Announcer: In the summer of 1945, the Nazis had finally crumbled. The second War to End All Wars was over. But 16 years later occurred a brief moment belonging to the past and to the present; both, yet neither. Under curious circumstances, a man was flown from South America to Israel. In April, he faced an Israeli court and the world.
Unknown Speaker: "...Adolph Eichmann is accused hereby."
Unknown Speaker: "First count, nature of offense: crime against the Jewish people."
Announcer: Eichmann, a gaunt, pale, bespectacled figure, hardly looked the part. He was charged with slaughtering 6 million Jews as part of Hitler's plan. The State charged he herded these hapless human beings into crematoriums, gas chambers or to face firing squads. Eichmann's defense? He countered that he was merely a soldier following a superior's orders, as any soldier must do.

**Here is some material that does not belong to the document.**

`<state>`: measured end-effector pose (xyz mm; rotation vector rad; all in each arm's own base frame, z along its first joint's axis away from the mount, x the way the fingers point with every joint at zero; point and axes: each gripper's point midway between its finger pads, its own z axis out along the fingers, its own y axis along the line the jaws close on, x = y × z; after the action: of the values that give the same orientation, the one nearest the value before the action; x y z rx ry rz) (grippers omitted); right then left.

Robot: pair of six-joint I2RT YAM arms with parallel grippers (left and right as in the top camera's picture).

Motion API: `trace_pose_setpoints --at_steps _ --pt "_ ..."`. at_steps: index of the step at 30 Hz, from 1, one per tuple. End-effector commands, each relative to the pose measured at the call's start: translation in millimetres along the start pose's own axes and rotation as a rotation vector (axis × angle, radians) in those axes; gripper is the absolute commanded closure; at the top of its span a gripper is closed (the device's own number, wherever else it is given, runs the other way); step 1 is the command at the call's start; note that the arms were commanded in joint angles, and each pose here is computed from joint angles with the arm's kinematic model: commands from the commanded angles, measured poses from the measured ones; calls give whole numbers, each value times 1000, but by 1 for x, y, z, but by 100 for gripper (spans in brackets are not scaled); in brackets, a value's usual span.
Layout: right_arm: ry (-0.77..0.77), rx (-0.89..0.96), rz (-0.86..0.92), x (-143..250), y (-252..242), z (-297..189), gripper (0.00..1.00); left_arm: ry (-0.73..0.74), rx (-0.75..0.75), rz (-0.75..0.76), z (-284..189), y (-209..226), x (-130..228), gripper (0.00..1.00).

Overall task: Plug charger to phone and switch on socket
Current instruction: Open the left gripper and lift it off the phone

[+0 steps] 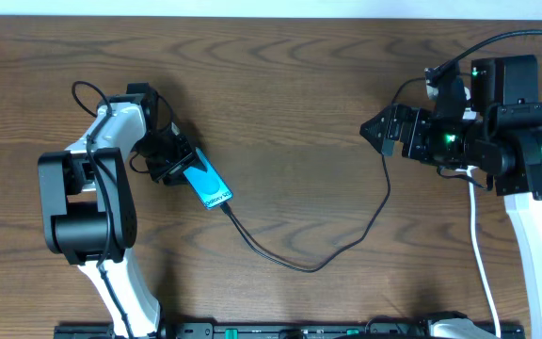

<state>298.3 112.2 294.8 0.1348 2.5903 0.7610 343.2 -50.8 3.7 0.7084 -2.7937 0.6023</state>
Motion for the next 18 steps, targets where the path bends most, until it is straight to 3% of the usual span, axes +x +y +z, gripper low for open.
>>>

Unknown Speaker: " ...extermination of the Jews, Section 23 of the Criminal Code Ordinance 1936; particulars of offense: The accused during the period 1939 to 1945 committed injustice as a crime against humanity ... "
Announcer: The three judges retired and after deliberating for months returned with a 300-page judgment, finding Eichmann guilty on all counts and surprising no one, least of all Eichmann, who had told the Court last July that he fully expected the death penalty.